> **To do**
Your copy must hold all of the data below, unchanged and without images.
_____
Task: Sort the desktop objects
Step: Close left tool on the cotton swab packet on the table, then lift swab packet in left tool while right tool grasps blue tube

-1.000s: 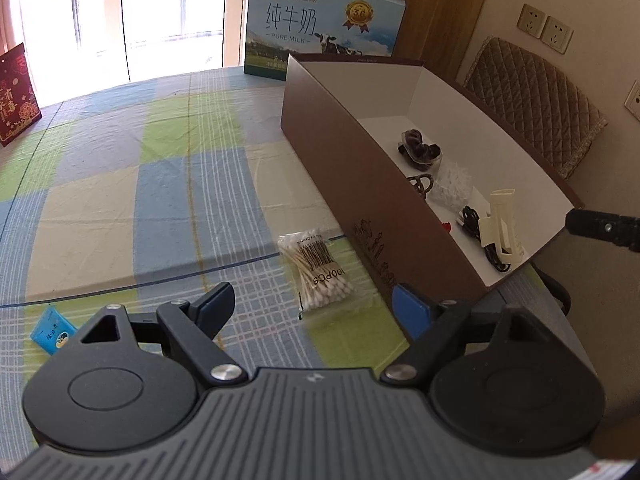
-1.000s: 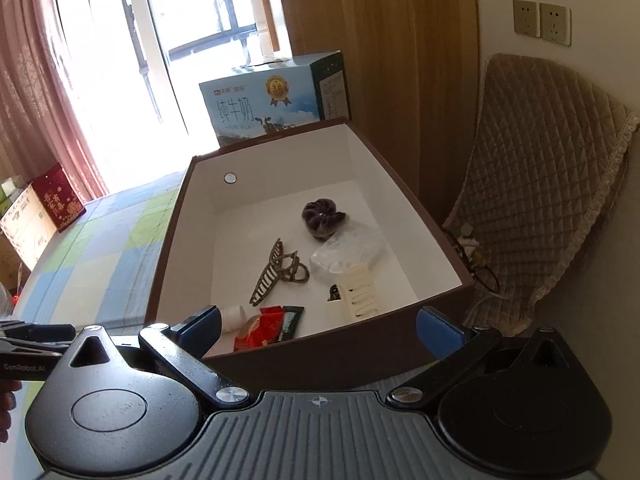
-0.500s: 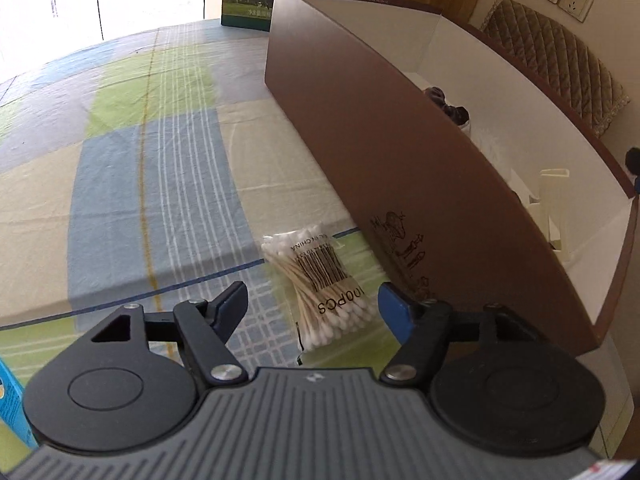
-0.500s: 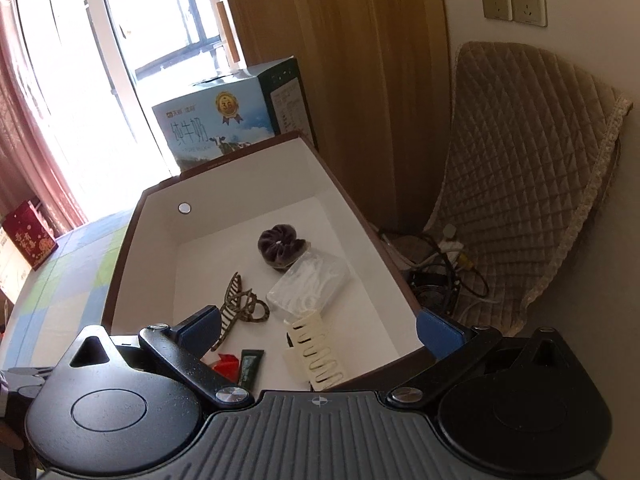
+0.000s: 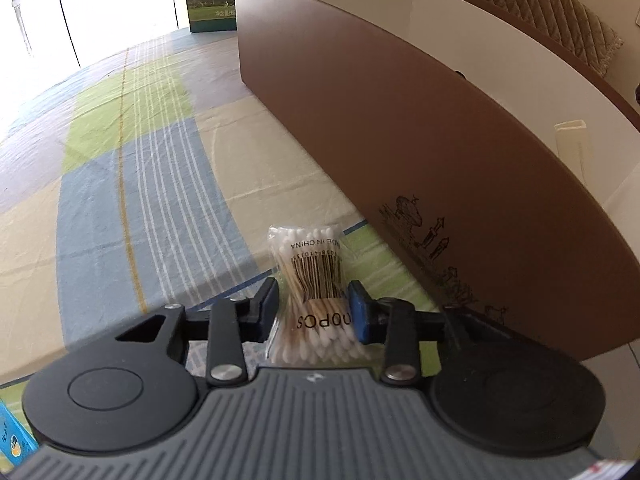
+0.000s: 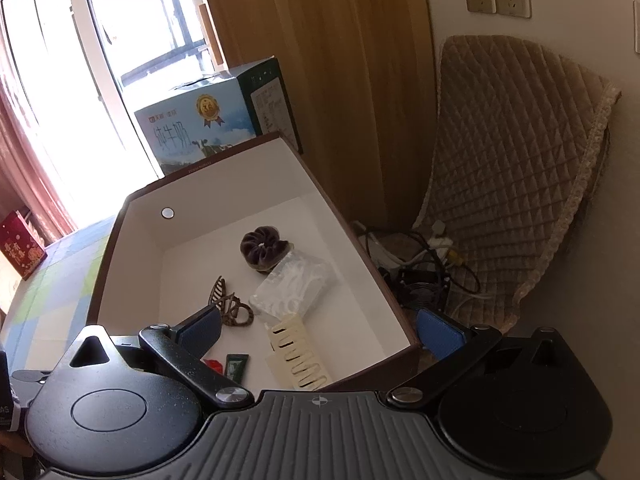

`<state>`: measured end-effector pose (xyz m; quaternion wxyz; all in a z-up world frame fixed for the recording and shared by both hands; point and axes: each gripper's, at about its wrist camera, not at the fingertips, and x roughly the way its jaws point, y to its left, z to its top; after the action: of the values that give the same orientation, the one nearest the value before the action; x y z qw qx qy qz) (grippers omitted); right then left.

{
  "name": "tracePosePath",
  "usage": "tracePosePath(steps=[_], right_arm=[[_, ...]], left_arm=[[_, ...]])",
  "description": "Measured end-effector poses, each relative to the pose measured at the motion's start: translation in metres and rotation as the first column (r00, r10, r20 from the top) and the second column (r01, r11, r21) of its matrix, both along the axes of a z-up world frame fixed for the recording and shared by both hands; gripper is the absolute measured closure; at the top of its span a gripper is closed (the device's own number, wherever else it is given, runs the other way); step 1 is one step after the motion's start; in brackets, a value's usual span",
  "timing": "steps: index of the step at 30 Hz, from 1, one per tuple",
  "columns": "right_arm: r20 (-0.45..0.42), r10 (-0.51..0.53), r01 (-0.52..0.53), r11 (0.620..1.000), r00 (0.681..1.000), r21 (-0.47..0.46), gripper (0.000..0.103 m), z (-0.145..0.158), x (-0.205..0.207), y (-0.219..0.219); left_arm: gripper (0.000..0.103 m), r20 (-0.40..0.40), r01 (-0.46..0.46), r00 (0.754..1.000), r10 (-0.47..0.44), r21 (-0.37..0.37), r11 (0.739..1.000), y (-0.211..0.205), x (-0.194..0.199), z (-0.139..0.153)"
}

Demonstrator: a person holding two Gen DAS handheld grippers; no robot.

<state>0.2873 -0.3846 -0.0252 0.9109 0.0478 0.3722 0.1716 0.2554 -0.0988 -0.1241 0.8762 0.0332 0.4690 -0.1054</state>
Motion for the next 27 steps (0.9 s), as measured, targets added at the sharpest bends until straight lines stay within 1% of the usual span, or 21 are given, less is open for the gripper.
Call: tracePosePath(steps=[2,5,9,13,16,18,21,27], right_arm=[[0.004,-0.003,0.003,1.000,1.000,-0.003,0.002,0.000,-0.002,0.000],[0.013,-0.003,0.003,1.000,1.000,0.001,0.002,0.003,-0.007,-0.001],[0.037,0.007,-0.007,1.000,0.999,0.005,0.002,0.009,-0.016,0.002],[0.074,0.050,-0.052,0.998,0.996,0.024,0.002,0.019,-0.028,0.011],[0.102,0.110,-0.115,0.992,0.989,0.045,0.002,0.025,-0.039,0.027],[0.122,0.164,-0.172,0.983,0.979,0.060,0.002,0.028,-0.047,0.043],[0.150,0.254,-0.267,0.961,0.955,0.073,0.002,0.030,-0.062,0.071],[0.176,0.413,-0.432,0.898,0.893,0.082,0.002,0.031,-0.093,0.135]], left_arm=[[0.080,-0.006,0.000,1.000,0.000,0.004,1.000,0.002,-0.006,0.001],[0.082,-0.017,-0.004,1.000,0.004,0.004,1.000,0.006,-0.018,0.004],[0.084,-0.022,-0.022,1.000,0.022,-0.016,1.000,0.013,-0.036,0.011],[0.084,0.003,-0.057,0.998,0.057,-0.056,0.997,0.025,-0.060,0.026],[0.084,0.027,-0.081,0.996,0.082,-0.064,0.995,0.036,-0.082,0.039],[0.084,0.041,-0.107,0.993,0.110,-0.071,0.992,0.046,-0.097,0.046],[0.084,0.058,-0.162,0.984,0.166,-0.076,0.984,0.067,-0.123,0.057],[0.084,0.078,-0.295,0.951,0.299,-0.065,0.953,0.118,-0.170,0.072]])
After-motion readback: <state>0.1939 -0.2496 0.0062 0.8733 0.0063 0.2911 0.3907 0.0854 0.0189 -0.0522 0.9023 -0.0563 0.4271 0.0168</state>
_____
> **Response**
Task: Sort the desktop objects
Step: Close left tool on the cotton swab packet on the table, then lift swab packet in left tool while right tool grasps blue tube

-1.000s: 
-1.000s: 
-0.500s: 
-0.500s: 
+0.000s: 
+0.000s: 

`<state>`: measured end-effector pose (xyz m; quaternion wxyz; all in a z-up world frame fixed for the recording and shared by both hands; point and axes: each gripper's, at about its wrist camera, not at the fingertips, and x roughly the way its jaws point, y to its left, z to its top; after the action: of the values that give the same orientation, the one nearest the value before the action; x y z qw qx qy qz) (grippers omitted); right then left.

{
  "name": "tracePosePath",
  "usage": "tracePosePath(steps=[_], right_arm=[[_, ...]], left_arm=[[_, ...]])",
  "description": "Measured end-effector poses, each relative to the pose measured at the motion's start: translation in metres and rotation as the first column (r00, r10, r20 from the top) and the second column (r01, r11, r21) of its matrix, both along the axes of a z-up world frame fixed for the recording and shared by both hands; gripper is the absolute measured closure; at the top of its span a gripper is closed (the device's own number, wherever else it is given, runs the other way); step 1 is one step after the motion's start; in brackets, a value's usual span",
  "timing": "steps: index of the step at 30 Hz, from 1, one per tuple",
  "columns": "right_arm: r20 (-0.45..0.42), r10 (-0.51..0.53), r01 (-0.52..0.53), r11 (0.620..1.000), r00 (0.681..1.000), r21 (-0.47..0.46), gripper (0.000..0.103 m), z (-0.145..0.158), x (-0.205..0.207), y (-0.219..0.219); left_arm: gripper (0.000..0.103 m), r20 (-0.40..0.40), r01 (-0.46..0.46), r00 (0.754..1.000), r10 (-0.47..0.44), r21 (-0.37..0.37), r11 (0.739..1.000), y (-0.211..0.205), x (-0.194..0.199), z (-0.139..0.153)"
}

Demonstrator: a person holding two Gen DAS handheld grippers; no robot.

<state>0.2873 -0.3846 -0.0252 0.9109 0.0478 0.3722 0.1716 0.2554 -0.0988 -0.1241 0.8762 0.0332 0.4690 -0.1054</state>
Motion for the next 27 steps (0.9 s), as measured, targets added at the sharpest bends until straight lines stay within 1% of the usual span, or 21 are given, less is open for the gripper.
Call: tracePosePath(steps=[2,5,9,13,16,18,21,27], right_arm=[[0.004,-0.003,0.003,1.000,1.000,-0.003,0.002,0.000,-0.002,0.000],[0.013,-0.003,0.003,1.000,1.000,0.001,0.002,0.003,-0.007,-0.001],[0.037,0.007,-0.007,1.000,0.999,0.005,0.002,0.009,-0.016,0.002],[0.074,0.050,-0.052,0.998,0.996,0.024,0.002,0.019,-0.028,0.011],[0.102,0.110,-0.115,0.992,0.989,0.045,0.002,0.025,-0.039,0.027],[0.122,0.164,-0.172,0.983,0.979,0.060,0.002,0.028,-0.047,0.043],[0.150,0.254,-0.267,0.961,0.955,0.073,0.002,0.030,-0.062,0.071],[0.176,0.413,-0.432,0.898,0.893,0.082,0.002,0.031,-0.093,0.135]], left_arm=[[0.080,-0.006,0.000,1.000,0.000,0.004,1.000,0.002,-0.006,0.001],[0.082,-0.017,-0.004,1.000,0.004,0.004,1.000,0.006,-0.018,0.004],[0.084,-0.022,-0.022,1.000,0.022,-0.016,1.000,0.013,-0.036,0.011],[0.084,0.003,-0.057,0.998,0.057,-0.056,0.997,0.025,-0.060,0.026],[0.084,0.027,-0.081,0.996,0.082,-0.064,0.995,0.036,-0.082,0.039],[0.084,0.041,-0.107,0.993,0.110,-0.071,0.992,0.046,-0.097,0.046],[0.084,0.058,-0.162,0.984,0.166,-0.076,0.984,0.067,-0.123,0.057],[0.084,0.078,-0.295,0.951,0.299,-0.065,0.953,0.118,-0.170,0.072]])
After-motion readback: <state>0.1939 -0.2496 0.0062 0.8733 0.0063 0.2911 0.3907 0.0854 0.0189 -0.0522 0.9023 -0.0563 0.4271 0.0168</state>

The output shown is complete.